In prior art it has been proposed to use phase contrast in x-ray imaging to increase signal-to-noise ratio (SNR) in e.g. mammographic applications. Medical x-ray imaging is often limited by small contrast differences and high noise caused by tight dose restraints. This is particularly true for mammography where low contrast tumors constitute a major detection target, and a large number of tumors are missed or misdiagnosed due to difficulties in detection. The use of phase contrast imaging in medical applications have shown promising in order to increase SNR, since the phase shift in soft tissue is in many cases substantially larger than the absorption.

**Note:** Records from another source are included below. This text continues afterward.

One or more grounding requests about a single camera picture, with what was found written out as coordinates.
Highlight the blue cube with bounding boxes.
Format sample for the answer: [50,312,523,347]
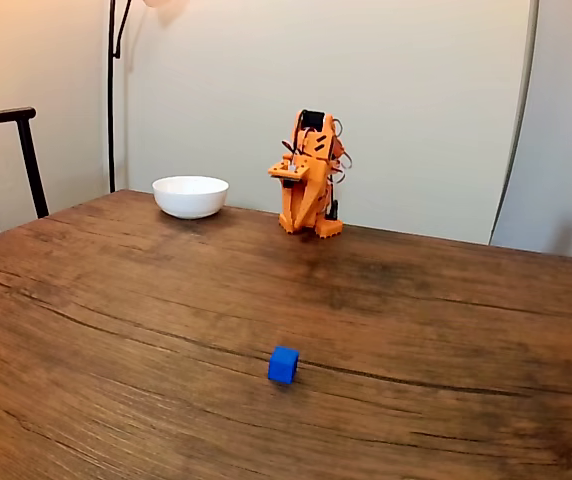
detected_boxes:
[267,345,301,385]

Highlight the white bowl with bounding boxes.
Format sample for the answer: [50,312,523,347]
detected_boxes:
[151,174,230,220]

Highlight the black floor lamp pole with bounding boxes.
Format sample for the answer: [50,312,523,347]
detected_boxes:
[107,0,134,194]

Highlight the black chair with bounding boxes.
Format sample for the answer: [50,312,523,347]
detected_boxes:
[0,106,50,246]

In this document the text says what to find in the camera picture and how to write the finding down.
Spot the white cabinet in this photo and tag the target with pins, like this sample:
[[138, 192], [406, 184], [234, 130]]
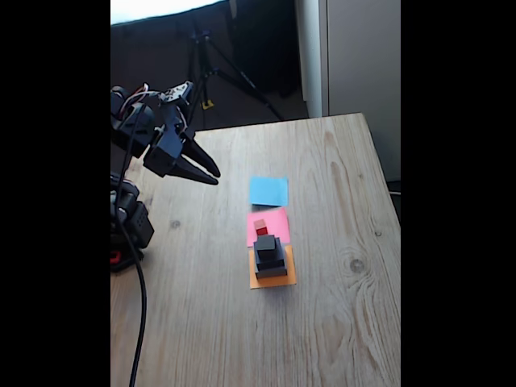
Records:
[[363, 60]]

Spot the orange paper sheet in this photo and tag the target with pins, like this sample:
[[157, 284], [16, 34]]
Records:
[[274, 283]]

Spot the large flat black block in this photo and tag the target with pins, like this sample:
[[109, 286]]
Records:
[[273, 274]]

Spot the bright white panel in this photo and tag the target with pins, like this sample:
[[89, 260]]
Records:
[[161, 8]]

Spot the bare circuit board camera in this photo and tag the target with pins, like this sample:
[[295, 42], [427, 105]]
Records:
[[177, 92]]

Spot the yellow tripod tag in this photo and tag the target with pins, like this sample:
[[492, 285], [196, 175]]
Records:
[[207, 105]]

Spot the small red cube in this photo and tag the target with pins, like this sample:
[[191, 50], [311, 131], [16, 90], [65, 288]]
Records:
[[261, 230]]

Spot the red base clamp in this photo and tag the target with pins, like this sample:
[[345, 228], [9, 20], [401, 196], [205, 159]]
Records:
[[115, 256]]

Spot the blue paper sheet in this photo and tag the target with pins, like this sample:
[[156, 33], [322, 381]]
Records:
[[269, 191]]

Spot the pink paper sheet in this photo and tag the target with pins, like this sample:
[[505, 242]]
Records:
[[280, 223]]

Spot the medium black block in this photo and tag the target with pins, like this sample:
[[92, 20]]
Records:
[[271, 265]]

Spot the black tripod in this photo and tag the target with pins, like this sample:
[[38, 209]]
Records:
[[246, 80]]

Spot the small black cube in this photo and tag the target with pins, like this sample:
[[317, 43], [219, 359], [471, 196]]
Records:
[[266, 250]]

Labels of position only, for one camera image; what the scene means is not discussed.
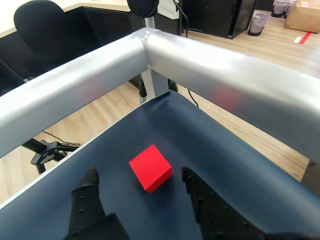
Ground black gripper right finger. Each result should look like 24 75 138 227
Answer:
181 166 266 240

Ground gripper black left finger with grey tip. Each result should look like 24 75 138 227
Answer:
64 164 130 240

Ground red cube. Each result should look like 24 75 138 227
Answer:
128 144 173 194

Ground cardboard box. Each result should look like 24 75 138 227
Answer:
284 0 320 35

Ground black tripod clamp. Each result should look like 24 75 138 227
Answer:
21 138 81 176

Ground dark blue table mat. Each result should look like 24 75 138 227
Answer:
0 89 320 240

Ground wooden-top desk, black panels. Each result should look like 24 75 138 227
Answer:
0 0 145 90

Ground black office chair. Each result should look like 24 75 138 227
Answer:
13 0 75 65

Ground mesh trash bin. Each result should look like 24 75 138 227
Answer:
271 0 296 18
247 12 271 37

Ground red floor tape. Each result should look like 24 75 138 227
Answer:
298 31 313 45

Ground black cabinet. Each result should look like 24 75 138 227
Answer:
181 0 257 40

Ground thin black cable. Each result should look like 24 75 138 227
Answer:
42 129 81 148

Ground black floor cable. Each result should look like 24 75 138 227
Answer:
187 88 200 108

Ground silver frame rail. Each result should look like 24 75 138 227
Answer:
144 28 320 165
0 27 151 160

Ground silver frame post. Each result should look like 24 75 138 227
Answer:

International patent application WO 2008/006470 A1 describes the use of interferometers for x-rays wherein x-ray images can be acquired from a scanned object. The set up herein comprises means for evaluating intensities on a pixel 105p basis in order to identify characteristic of the object 108 by characterizing each pixel 105p as being for instance phase contrast or absorption contrast dominated. In one application concerning the investigation of luggage on a moving conveyor belt, a set-up comprising an array of line detector 105s and a number of sub-gratings are arranged between the object 108 and the line detector 105s wherein each of the sub-gratings are shifted in their position perpendicular to the grating lines. In this manner, luggage to be investigated is moved along a direction perpendicular to the grating lines during a scan, wherein one scan movement is required to acquire phase contrast and absorption contrast data.
There are a number of disadvantages with the art presented above. First of all, the solution requires the manufacturing of physically long sub-gratings G1n and G2n, which is consumes resources in terms of cost and time.
Another drawback is that the proposed set up if directly implemented in a mammography application is likely to induce errors in the phase detection due to the direction of the scan vs the direction of phase contrast detection. When a stationary object 108 such as a breast is analyzed, the set up needs to be moved in a scan direction in relation to the object 108 to create an x-ray image of the object, not the other way around as in WO 2008/006470 A1. In WO 2008/006470 A1, the scan direction is set to be perpendicular to the grating lines of the sub-gratings, and hence perpendicular to the interference fringes 163 to be detected. It is well known that any system, including scanning systems, generally introduce more disturbances in the scan direction since this is the direction of change. Another source of disturbance is the gravity itself on a moving scan arm 103, since a gravity component of the scan arm 103 will induce a torque on a detector 105/analyzer grating 162 relative to the beam 122 splitter. Hence, a small shift between the analyzer grating 162 and the beam 122 splitter due to gravitation will further induce errors in the phase detection. In conclusion, in order to reduce these disturbances a set up as in the prior art needs have very high requirements on scan precision, which will make the manufacturing of such products more costly as well as time-consuming.
Yet another drawback of the prior art is that the full potential of using phase contrast, especially sought for in mammographic applications, is not utilized. One of the main advantages of using phase contrast imaging is the reduced noise at high spatial frequencies, i.e. an improved ability to detect small features. In a scanning system, spatial resolution is generally lower in the scan direction since continuous read out is most often implemented.